__Description of the task__:
This exercise calls for every record to be set down exactly.

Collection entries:
-- -- --

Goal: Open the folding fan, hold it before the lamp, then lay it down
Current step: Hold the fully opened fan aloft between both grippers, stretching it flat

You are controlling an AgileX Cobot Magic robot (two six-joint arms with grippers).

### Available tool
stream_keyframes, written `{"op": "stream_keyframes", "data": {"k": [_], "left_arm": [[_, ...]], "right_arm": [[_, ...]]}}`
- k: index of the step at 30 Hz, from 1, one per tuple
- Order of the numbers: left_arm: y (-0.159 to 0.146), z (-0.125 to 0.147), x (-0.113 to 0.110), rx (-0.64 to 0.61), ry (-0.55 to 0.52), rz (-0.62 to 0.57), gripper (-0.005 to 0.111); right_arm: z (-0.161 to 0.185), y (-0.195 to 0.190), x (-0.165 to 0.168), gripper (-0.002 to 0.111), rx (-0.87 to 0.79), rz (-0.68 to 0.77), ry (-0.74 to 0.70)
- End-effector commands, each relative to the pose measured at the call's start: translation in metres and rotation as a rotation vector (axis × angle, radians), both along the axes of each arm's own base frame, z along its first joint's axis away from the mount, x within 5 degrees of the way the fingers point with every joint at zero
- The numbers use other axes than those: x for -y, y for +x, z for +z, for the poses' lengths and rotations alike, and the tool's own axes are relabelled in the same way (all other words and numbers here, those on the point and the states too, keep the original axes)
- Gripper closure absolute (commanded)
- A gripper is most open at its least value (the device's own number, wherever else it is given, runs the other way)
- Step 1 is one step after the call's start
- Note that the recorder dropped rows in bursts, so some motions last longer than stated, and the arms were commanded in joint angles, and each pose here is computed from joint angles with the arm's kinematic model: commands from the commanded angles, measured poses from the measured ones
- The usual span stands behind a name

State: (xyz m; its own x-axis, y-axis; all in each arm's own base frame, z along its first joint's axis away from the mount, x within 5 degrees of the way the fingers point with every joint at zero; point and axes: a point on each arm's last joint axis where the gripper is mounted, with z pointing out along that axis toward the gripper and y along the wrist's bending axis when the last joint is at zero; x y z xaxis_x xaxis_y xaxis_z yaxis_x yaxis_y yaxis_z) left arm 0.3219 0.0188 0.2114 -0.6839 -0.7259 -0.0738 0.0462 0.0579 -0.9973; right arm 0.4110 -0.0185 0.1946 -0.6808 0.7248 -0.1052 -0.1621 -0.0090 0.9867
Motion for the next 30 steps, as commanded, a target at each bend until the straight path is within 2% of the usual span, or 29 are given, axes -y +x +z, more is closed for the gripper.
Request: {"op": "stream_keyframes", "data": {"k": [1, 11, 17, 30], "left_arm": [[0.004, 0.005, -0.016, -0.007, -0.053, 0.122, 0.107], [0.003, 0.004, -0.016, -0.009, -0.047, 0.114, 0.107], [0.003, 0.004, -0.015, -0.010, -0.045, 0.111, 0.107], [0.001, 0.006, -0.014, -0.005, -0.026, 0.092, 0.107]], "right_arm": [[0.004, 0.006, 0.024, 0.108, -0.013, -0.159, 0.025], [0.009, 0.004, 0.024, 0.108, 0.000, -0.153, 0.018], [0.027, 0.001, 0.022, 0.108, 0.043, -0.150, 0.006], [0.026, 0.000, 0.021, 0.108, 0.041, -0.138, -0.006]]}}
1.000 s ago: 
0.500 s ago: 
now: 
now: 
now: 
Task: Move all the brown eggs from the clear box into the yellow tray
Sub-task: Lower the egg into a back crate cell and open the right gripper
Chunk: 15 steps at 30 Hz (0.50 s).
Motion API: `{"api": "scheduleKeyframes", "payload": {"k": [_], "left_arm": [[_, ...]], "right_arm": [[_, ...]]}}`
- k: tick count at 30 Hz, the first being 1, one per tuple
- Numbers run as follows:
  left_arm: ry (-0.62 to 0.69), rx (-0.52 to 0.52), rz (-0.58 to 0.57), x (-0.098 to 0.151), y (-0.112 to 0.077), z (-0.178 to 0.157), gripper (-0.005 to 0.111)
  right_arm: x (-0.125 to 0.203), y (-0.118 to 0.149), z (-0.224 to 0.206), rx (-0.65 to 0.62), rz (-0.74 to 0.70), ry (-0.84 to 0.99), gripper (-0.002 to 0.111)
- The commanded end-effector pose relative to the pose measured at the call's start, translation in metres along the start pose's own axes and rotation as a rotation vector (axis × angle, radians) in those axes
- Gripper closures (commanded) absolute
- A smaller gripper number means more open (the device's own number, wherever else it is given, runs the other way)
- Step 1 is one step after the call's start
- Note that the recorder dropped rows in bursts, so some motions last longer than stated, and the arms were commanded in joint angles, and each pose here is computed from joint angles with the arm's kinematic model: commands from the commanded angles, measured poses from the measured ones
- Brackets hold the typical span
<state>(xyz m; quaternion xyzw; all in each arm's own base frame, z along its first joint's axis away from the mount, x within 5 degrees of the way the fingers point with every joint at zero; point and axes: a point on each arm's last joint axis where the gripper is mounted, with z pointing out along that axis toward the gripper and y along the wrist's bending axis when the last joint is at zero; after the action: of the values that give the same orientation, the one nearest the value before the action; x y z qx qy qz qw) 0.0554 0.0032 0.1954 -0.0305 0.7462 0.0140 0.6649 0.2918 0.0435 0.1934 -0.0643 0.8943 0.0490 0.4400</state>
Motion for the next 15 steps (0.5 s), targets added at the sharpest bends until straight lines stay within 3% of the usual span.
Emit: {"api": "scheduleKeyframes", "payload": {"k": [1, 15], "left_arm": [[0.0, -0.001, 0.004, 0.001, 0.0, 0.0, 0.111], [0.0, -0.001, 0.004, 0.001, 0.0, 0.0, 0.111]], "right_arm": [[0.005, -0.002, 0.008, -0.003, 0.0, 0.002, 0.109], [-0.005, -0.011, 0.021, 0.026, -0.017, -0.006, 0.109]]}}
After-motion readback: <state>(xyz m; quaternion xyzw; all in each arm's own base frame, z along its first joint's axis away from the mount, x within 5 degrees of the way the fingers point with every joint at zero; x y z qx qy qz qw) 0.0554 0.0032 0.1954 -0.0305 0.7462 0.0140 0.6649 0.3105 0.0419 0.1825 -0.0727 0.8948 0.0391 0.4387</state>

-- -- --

__Reply__:
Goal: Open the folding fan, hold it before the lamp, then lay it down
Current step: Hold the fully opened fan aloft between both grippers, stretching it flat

You are controlling an AgileX Cobot Magic robot (two six-joint arms with grippers).

### Available tool
stream_keyframes, written `{"op": "stream_keyframes", "data": {"k": [_], "left_arm": [[_, ...]], "right_arm": [[_, ...]]}}`
- k: index of the step at 30 Hz, from 1, one per tuple
- Order of the numbers: left_arm: y (-0.159 to 0.146), z (-0.125 to 0.147), x (-0.113 to 0.110), rx (-0.64 to 0.61), ry (-0.55 to 0.52), rz (-0.62 to 0.57), gripper (-0.005 to 0.111); right_arm: z (-0.161 to 0.185), y (-0.195 to 0.190), x (-0.165 to 0.168), gripper (-0.002 to 0.111), rx (-0.87 to 0.79), rz (-0.68 to 0.77), ry (-0.74 to 0.70)
- End-effector commands, each relative to the pose measured at the call's start: translation in metres and rotation as a rotation vector (axis × angle, radians), both along the axes of each arm's own base frame, z along its first joint's axis away from the mount, x within 5 degrees of the way the fingers point with every joint at zero
- The numbers use other axes than those: x for -y, y for +x, z for +z, for the poses' lengths and rotations alike, and the tool's own axes are relabelled in the same way (all other words and numbers here, those on the point and the states too, keep the original axes)
- Gripper closure absolute (commanded)
- A gripper is most open at its least value (the device's own number, wherever else it is given, runs the other way)
- Step 1 is one step after the call's start
- Note that the recorder dropped rows in bursts, so some motions last longer than stated, and the arms were commanded in joint angles, and each pose here is computed from joint angles with the arm's kinematic model: commands from the commanded angles, measured poses from the measured ones
- The usual span stands behind a name

State: (xyz m; its own x-axis, y-axis; all in each arm's own base frame, z along its first joint's axis away from the mount, x within 5 degrees of the way the fingers point with every joint at zero; point and axes: a point on each arm's last joint axis where the gripper is mounted, with z pointing out along that axis toward the gripper and y along the wrist's bending axis when the last joint is at zero; x y z xaxis_x xaxis_y xaxis_z yaxis_x yaxis_y yaxis_z) left arm 0.3219 0.0188 0.2114 -0.6839 -0.7259 -0.0738 0.0462 0.0579 -0.9973; right arm 0.4110 -0.0185 0.1946 -0.6808 0.7248 -0.1052 -0.1621 -0.0090 0.9867
Motion for the next 30 steps, as commanded, a target at each bend until the straight path is within 2% of the usual span, or 29 are given, axes -y +x +z, more is closed for the gripper.
Request: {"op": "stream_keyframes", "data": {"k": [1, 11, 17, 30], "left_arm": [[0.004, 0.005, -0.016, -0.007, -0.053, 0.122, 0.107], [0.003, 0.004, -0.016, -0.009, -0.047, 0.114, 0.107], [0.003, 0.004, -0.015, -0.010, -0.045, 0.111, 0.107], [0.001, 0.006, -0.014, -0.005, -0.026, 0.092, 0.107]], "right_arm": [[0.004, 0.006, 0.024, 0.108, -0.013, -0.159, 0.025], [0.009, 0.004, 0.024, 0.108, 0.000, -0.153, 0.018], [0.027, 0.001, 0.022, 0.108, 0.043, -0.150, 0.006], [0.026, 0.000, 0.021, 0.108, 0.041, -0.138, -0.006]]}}
1.000 s ago: 
0.500 s ago: 
now: 
now: 
now: 
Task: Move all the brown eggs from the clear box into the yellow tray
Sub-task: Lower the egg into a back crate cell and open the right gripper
Chunk: 15 steps at 30 Hz (0.50 s).
Motion API: `{"api": "scheduleKeyframes", "payload": {"k": [_], "left_arm": [[_, ...]], "right_arm": [[_, ...]]}}`
- k: tick count at 30 Hz, the first being 1, one per tuple
- Numbers run as follows:
  left_arm: ry (-0.62 to 0.69), rx (-0.52 to 0.52), rz (-0.58 to 0.57), x (-0.098 to 0.151), y (-0.112 to 0.077), z (-0.178 to 0.157), gripper (-0.005 to 0.111)
  right_arm: x (-0.125 to 0.203), y (-0.118 to 0.149), z (-0.224 to 0.206), rx (-0.65 to 0.62), rz (-0.74 to 0.70), ry (-0.84 to 0.99), gripper (-0.002 to 0.111)
- The commanded end-effector pose relative to the pose measured at the call's start, translation in metres along the start pose's own axes and rotation as a rotation vector (axis × angle, radians) in those axes
- Gripper closures (commanded) absolute
- A smaller gripper number means more open (the device's own number, wherever else it is given, runs the other way)
- Step 1 is one step after the call's start
- Note that the recorder dropped rows in bursts, so some motions last longer than stated, and the arms were commanded in joint angles, and each pose here is computed from joint angles with the arm's kinematic model: commands from the commanded angles, measured poses from the measured ones
- Brackets hold the typical span
<state>(xyz m; quaternion xyzw; all in each arm's own base frame, z along its first joint's axis away from the mount, x within 5 degrees of the way the fingers point with every joint at zero; point and axes: a point on each arm's last joint axis where the gripper is mounted, with z pointing out along that axis toward the gripper and y along the wrist's bending axis when the last joint is at zero; after the action: of the values that give the same orientation, the one nearest the value before the action; x y z qx qy qz qw) 0.0554 0.0032 0.1954 -0.0305 0.7462 0.0140 0.6649 0.2918 0.0435 0.1934 -0.0643 0.8943 0.0490 0.4400</state>
Motion for the next 15 steps (0.5 s), targets added at the sharpest bends until straight lines stay within 3% of the usual span.
Emit: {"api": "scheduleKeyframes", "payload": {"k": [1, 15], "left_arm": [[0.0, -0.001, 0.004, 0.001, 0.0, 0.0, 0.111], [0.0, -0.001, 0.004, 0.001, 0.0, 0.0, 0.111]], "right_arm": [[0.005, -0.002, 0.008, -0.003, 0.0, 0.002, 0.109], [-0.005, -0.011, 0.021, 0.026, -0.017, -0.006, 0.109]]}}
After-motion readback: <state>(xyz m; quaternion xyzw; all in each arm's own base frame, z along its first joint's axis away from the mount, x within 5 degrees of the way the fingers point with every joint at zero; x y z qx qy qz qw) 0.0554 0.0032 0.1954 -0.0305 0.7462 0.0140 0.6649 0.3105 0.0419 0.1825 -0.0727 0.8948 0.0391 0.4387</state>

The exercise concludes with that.